▶ Directions for this task
Please reproduce the data exactly and omit the pictures.

Records from a data source:
* * * * *

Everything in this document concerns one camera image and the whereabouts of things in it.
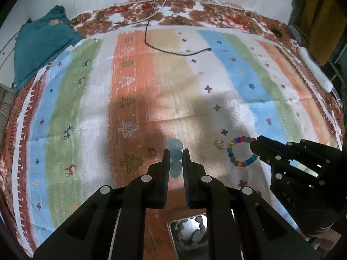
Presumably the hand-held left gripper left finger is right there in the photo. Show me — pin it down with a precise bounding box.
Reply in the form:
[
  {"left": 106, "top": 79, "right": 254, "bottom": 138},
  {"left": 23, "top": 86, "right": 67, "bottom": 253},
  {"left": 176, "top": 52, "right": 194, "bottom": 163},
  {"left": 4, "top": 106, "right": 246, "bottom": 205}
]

* * * * *

▶ Expected answer
Everything in this document concerns one camera image and the whereabouts of things in it.
Presumably the hand-held left gripper left finger is right there in the photo. Show me — pin it down with a precise bounding box.
Reply in the form:
[
  {"left": 106, "top": 79, "right": 254, "bottom": 138},
  {"left": 23, "top": 86, "right": 67, "bottom": 253},
  {"left": 176, "top": 52, "right": 194, "bottom": 163},
  {"left": 4, "top": 106, "right": 246, "bottom": 205}
]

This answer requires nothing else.